▸ WHAT YOU SHOULD DO: Take the data below. Output it exactly from its first line through the line containing "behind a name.".

________

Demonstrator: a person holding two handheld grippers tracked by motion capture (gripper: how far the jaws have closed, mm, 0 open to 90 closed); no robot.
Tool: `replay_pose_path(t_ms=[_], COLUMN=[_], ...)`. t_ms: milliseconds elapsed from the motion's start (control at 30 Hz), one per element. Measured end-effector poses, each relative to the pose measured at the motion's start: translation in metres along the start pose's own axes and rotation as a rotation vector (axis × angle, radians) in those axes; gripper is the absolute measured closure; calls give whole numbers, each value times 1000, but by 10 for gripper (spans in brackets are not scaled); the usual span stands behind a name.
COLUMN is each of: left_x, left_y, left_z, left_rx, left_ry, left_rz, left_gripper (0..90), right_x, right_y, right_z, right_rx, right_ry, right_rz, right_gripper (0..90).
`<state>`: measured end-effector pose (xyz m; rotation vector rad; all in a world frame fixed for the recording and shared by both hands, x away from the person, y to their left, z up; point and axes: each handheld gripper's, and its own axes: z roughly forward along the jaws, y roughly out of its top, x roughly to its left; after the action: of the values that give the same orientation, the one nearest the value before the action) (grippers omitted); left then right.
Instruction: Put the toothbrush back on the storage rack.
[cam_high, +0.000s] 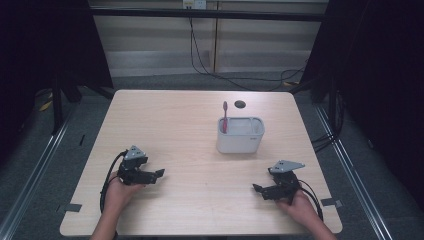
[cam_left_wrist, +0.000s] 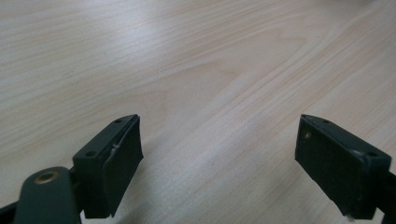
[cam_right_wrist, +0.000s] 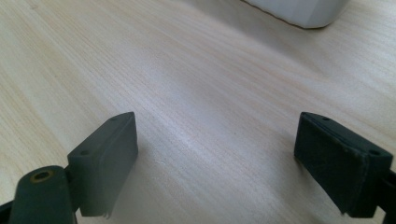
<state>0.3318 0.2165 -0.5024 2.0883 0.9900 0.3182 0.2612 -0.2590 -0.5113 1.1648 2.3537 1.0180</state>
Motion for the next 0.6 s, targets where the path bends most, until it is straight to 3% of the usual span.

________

▸ RESULT FOR THIS TASK:
Demonstrator: a person holding two handheld grippers tracked by motion capture (gripper: how far the jaws have closed, mm, 0 open to 90 closed); no robot.
Tool: `replay_pose_path(t_ms=[_], COLUMN=[_], ...)`. t_ms: milliseconds elapsed from the motion's start (control at 30 Hz), one per element. Measured end-effector poses, each relative to the pose measured at the motion's start: translation in metres along the start pose's own axes and rotation as a rotation vector (axis × angle, radians) in those axes; gripper is the absolute measured closure; calls give whole numbers, each value times 1000, but by 10 for gripper (spans in brackets are not scaled); the usual span stands behind a name.

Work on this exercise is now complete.